Shares in Hong Kong for Alibaba Group jumped 8% after company chairman Daniel Zhang promised on a call with investors on Monday an end to its practice of forced exclusivity following a RMB 18.2 billion ($2.8 billion) penalty for antitrust practices.
Why it matters: The penalty imposed onto Alibaba, a bellwether of China’s tech sector, highlights Beijing’s continued efforts to curb anti-competitive practices at major tech firms, which were seen as practically “immune” to such regulations before.
- The RMB 18.2 billion penalty is equivalent to 4% of the group’s 2019 revenue, and is by far China’s largest for antitrust violations, dwarfing recent punishments levied on peers Tencent and Vipshop.
Details: Alibaba Group does not expect a material impact on its business by ending forced exclusivity, Zhang said during a Monday briefing on the company’s response to the penalty. Forced exclusivity is a practice in which e-commerce companies punish merchants who also sell on competitor platforms, and was the primary reason for the penalty, according to the regulator. Zhang also said the e-commerce giant would spend billions to lower merchant costs.

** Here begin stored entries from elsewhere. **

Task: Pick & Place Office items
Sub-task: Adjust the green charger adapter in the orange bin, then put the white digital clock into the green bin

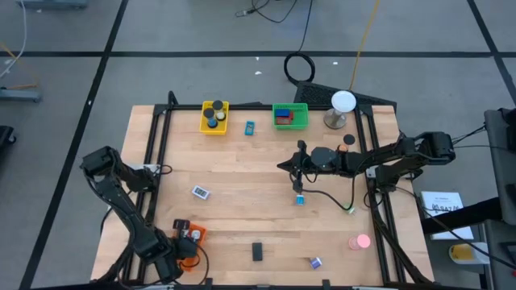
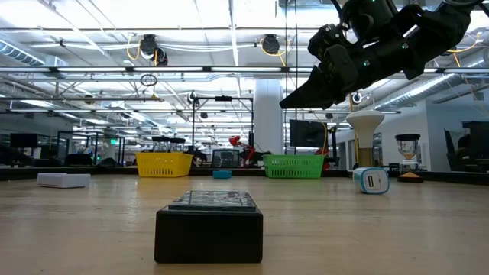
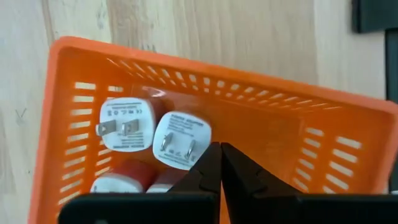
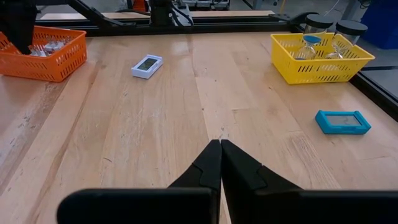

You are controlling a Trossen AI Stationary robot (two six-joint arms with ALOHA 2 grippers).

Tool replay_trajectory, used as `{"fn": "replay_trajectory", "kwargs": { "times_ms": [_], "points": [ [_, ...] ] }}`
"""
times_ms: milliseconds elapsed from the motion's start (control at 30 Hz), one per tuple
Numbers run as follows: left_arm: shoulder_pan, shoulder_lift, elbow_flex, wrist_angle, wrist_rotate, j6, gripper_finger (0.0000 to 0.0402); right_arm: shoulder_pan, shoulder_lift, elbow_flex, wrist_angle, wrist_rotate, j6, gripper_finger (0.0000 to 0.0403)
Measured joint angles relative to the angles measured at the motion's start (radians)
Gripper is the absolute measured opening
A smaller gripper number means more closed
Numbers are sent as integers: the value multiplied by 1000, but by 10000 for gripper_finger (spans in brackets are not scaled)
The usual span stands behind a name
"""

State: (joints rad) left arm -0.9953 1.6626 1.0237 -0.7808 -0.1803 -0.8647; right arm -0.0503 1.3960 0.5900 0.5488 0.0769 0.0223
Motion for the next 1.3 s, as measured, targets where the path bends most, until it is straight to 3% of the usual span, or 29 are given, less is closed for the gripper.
{"fn": "replay_trajectory", "kwargs": {
  "times_ms": [433,833,1133,1300],
  "points": [
    [32,9,0,1,-10,55,7,0,0,0,0,0,0,0],
    [-9,-59,1,0,87,35,5,0,0,0,0,0,0,0],
    [10,-268,-23,-17,-199,239,3,12,0,0,-3,0,1,0],
    [122,-467,-176,128,-258,415,6,20,0,0,0,0,-7,0]
  ]
}}
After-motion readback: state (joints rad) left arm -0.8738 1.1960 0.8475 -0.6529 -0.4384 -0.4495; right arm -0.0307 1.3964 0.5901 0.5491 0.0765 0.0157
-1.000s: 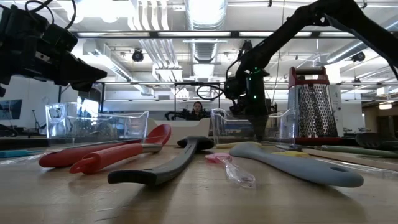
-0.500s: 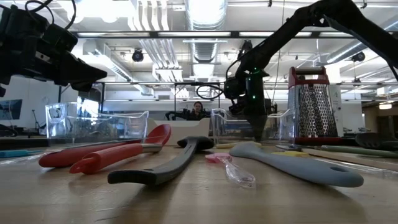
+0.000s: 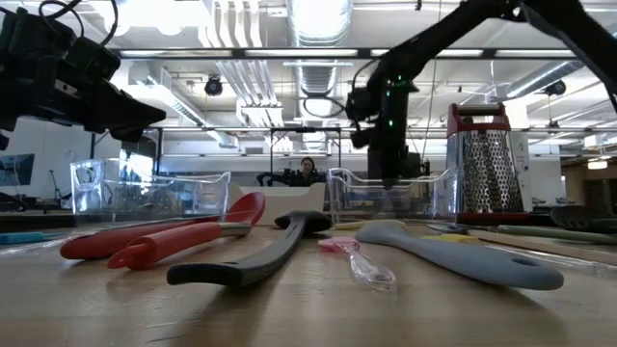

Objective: Pick & Place Kitchen Items
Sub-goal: Put the black slotted spoon into the left transparent bin

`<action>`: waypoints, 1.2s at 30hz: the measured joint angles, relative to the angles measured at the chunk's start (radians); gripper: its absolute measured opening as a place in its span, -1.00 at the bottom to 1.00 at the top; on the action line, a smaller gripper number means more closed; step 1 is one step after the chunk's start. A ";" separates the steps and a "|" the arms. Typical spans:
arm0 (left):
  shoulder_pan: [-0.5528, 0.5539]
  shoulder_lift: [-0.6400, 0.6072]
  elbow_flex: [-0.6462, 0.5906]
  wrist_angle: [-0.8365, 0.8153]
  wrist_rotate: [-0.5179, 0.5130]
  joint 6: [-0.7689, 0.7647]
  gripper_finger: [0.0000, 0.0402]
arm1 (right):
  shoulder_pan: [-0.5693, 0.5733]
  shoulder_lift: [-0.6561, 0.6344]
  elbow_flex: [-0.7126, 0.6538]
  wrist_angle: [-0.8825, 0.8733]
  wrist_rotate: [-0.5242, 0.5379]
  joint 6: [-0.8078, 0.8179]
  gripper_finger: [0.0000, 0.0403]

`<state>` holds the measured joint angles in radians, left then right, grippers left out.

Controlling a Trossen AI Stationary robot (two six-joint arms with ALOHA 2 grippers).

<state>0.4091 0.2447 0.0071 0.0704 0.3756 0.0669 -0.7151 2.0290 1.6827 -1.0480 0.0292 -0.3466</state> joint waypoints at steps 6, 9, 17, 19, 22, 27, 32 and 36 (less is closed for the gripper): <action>0.000 0.000 0.000 0.000 0.000 0.000 -0.95 | 0.045 -0.150 0.010 -0.001 0.000 0.029 -0.48; 0.000 0.000 0.000 0.000 0.000 0.000 -0.95 | 0.078 -0.228 0.008 -0.003 0.000 0.061 -0.50; 0.000 0.000 0.000 0.000 0.000 0.000 -0.95 | 0.197 -0.416 0.006 -0.002 -0.001 0.172 -0.49; 0.000 0.000 0.000 0.000 0.000 0.000 -0.95 | 0.231 -0.456 0.006 -0.002 -0.001 0.208 -0.48; 0.000 0.000 0.000 0.000 0.000 0.000 -0.95 | 0.285 -0.503 0.003 -0.020 -0.001 0.262 -0.48; 0.000 0.000 0.000 0.000 0.000 0.000 -0.95 | 0.394 -0.558 -0.004 -0.121 -0.001 0.396 -0.52; 0.000 0.000 0.000 0.000 0.000 0.000 -0.95 | 0.549 -0.595 -0.042 -0.175 0.065 0.559 -0.55; 0.000 0.000 0.000 0.000 0.000 0.000 -0.95 | 0.691 -0.620 -0.096 -0.183 0.110 0.733 -0.54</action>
<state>0.4090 0.2445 0.0073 0.0705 0.3756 0.0669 -0.0245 1.4091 1.5866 -1.2305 0.1387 0.3860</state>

- The company will report to regulators on its progress in eliminating exclusive arrangements and platform improvements. Zhang promised that the company will keep communication with regulators “open and transparent.” Alibaba was required to submit a self-examination report plan within 15 days of the penalty announcement.
- The company will invest more on improvements in areas like merchant training and development of the merchant back end workstation, Zhang said. “We don’t view this as a one-off cost, but as a necessary investment to enable our merchants to have a better operation on capital,” he added.
- Vice Chairman Joe Tsai said he is not aware of any other investigations involving the company relating to the anti-monopoly law, although the regulators continue to conduct a broad review of Chinese tech firms’ investment transactions.
- CFO Maggie Wu said the penalty will be reflected in the group’s net income in the March quarter results.
- Wu added that the company’s merchant support initiatives will be reflected in both top- and bottom-line growth, with reduced fees and charges to merchants and increased investments in business growth measures. The company has reserved billions of RMB for the expense, she said.